Exercise requirements
Give back the line below containing "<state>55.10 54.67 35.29" and every later line, exactly.

Top of Available data

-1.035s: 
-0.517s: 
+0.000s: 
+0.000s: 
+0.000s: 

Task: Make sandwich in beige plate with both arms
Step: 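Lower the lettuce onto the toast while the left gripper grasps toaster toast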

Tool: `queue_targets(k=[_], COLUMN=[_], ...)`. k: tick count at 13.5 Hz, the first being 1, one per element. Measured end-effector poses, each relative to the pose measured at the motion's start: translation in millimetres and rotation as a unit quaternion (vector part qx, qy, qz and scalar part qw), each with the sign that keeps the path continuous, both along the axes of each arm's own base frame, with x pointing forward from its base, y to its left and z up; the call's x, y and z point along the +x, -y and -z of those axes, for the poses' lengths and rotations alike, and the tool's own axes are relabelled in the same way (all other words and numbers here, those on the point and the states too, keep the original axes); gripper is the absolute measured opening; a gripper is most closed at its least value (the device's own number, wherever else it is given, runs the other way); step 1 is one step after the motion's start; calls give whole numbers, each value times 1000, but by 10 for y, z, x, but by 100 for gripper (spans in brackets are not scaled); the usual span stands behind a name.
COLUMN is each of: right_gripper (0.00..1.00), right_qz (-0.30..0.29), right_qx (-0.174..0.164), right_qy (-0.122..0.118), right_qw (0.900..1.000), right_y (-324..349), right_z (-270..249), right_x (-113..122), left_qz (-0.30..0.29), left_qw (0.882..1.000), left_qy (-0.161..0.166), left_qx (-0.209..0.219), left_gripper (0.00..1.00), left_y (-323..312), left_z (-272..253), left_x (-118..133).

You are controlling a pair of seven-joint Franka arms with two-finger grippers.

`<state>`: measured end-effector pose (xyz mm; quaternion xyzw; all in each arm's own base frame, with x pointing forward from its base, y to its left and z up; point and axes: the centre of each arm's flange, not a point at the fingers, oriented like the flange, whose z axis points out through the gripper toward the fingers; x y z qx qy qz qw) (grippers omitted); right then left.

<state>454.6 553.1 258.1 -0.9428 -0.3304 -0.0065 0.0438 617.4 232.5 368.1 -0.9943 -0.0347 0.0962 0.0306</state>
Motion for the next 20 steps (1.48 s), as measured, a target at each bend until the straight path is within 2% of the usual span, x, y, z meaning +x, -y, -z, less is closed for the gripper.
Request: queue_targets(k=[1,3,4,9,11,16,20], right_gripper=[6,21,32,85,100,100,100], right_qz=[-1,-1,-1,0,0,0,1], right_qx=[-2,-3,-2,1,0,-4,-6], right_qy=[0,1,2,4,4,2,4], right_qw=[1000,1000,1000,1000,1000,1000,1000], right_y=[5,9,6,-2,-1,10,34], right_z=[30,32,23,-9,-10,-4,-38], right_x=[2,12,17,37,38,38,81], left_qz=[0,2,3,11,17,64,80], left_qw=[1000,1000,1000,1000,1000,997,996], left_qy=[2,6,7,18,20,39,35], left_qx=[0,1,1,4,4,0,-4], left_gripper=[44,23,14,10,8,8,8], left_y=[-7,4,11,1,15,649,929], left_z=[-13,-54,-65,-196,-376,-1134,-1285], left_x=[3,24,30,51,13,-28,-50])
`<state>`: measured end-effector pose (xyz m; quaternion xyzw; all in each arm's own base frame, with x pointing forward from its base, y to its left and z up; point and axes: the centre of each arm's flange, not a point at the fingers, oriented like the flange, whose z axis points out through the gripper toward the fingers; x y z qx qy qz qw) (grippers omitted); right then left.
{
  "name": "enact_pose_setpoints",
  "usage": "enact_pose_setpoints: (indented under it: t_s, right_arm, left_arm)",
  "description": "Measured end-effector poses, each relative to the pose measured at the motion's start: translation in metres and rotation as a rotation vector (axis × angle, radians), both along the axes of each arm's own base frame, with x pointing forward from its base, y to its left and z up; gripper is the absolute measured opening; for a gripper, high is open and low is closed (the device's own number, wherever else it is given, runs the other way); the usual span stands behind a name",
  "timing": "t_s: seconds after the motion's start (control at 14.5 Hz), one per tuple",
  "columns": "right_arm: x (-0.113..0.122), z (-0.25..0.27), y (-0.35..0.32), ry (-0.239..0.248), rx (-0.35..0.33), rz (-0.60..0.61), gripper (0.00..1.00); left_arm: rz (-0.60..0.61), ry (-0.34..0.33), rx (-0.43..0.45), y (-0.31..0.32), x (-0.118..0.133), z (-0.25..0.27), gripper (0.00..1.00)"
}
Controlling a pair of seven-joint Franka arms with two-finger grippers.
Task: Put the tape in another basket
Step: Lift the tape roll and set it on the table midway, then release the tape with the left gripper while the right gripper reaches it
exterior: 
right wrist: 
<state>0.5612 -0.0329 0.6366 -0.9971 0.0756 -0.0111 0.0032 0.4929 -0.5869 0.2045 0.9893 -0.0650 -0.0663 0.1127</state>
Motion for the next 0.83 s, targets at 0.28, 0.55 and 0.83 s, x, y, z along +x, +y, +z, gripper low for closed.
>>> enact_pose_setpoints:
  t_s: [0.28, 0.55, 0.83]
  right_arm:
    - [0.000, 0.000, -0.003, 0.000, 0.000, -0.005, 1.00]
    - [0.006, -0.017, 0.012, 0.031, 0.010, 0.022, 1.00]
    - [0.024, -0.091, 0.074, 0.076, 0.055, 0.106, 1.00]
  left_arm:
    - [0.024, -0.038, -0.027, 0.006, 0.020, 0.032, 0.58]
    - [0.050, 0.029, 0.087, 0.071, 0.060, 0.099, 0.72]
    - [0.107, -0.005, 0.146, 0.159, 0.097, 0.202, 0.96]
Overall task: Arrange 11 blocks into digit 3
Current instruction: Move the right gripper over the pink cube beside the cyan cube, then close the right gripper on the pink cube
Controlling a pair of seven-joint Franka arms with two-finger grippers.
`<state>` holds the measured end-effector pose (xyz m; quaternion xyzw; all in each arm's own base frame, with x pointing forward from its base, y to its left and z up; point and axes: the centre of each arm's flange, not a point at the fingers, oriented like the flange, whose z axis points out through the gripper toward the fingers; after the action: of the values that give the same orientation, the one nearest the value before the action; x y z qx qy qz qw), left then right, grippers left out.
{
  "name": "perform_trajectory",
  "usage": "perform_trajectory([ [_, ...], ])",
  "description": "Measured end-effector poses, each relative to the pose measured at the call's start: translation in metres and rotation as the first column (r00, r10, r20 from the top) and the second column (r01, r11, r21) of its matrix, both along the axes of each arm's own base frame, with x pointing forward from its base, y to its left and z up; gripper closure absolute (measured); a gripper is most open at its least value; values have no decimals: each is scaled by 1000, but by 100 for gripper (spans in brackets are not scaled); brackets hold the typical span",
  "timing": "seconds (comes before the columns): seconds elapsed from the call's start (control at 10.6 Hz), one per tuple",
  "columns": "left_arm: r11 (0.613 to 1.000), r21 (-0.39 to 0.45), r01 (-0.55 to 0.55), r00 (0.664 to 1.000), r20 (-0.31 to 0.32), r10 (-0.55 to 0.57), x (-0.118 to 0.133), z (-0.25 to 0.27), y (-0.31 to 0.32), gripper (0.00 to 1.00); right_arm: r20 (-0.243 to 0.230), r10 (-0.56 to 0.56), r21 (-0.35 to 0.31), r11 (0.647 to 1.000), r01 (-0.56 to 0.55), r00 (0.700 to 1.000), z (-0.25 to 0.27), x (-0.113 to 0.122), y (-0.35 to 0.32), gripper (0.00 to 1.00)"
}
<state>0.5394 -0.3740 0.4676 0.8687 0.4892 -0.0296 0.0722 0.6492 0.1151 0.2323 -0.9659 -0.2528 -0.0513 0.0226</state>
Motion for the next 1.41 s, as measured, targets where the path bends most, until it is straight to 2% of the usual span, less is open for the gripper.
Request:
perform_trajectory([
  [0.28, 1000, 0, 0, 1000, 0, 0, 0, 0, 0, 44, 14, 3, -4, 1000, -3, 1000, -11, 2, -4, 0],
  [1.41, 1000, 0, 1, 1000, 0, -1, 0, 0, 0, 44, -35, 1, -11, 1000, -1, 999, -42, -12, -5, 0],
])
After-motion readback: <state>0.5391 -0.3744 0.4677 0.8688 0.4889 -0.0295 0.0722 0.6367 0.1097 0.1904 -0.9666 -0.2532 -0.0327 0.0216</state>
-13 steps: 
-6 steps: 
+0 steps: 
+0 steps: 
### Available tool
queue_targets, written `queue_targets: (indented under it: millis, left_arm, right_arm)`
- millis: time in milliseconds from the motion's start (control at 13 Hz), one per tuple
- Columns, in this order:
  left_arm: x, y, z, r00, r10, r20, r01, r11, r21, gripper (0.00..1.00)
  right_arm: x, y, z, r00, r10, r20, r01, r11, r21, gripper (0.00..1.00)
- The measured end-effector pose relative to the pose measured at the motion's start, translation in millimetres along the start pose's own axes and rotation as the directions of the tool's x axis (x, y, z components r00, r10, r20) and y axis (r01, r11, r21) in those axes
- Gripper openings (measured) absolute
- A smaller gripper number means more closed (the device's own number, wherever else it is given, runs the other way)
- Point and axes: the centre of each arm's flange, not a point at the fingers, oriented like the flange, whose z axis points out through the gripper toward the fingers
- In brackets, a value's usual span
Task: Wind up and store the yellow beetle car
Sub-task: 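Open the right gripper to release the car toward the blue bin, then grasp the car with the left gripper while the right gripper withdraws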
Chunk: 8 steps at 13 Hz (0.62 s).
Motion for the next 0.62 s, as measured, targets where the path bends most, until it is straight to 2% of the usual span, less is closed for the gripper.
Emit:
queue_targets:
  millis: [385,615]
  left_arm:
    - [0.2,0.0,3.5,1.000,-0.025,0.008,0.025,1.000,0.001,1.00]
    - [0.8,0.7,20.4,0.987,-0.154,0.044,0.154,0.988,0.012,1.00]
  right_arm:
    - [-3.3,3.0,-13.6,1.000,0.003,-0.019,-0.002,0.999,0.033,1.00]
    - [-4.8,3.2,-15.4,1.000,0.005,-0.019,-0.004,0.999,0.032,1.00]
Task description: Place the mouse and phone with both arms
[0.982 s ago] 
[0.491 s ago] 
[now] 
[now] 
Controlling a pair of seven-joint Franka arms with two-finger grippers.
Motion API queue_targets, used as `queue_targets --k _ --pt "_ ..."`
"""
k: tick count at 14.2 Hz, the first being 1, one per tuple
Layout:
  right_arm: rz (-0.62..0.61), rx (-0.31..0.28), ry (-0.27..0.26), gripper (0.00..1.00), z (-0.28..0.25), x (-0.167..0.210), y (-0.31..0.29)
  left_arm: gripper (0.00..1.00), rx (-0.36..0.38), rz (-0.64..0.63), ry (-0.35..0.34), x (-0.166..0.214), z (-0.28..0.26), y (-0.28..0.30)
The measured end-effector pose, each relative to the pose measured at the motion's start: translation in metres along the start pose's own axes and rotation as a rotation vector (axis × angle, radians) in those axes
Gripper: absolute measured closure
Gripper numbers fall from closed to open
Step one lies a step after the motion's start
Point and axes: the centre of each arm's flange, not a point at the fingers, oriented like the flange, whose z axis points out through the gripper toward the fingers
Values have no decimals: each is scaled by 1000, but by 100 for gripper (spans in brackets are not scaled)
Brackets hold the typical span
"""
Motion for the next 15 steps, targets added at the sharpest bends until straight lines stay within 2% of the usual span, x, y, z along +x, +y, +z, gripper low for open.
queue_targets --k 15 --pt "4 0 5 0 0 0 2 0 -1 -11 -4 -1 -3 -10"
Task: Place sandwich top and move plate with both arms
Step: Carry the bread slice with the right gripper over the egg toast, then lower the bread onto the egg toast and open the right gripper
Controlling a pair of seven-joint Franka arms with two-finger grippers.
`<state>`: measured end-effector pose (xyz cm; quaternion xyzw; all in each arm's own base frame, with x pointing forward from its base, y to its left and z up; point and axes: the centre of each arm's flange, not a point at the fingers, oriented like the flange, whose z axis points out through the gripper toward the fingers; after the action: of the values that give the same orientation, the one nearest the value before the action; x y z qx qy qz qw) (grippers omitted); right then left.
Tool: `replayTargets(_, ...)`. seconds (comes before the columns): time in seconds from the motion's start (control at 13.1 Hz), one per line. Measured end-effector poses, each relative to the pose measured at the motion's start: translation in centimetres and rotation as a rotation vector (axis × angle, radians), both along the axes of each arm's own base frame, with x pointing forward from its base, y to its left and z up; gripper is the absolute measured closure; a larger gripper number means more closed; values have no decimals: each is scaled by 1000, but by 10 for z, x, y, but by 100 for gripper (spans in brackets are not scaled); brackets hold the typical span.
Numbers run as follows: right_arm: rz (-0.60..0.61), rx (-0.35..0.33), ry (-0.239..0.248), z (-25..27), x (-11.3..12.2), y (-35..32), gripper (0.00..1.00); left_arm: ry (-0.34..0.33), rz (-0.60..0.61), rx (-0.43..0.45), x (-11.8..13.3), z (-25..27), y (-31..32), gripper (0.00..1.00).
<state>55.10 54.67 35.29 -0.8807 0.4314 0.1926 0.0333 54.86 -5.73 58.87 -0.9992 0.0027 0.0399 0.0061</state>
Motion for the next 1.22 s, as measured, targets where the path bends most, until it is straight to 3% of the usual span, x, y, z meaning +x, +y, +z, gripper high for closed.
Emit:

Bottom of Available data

Answer space
<state>55.10 54.67 35.29 -0.8807 0.4314 0.1926 0.0333 54.86 -5.73 58.87 -0.9992 0.0027 0.0399 0.0061</state>
Motion for the next 1.22 s, as measured, targets where the path bends most, until it is straight to 3% of the usual span, x, y, z meaning +x, +y, +z, gripper high for closed.
Emit:

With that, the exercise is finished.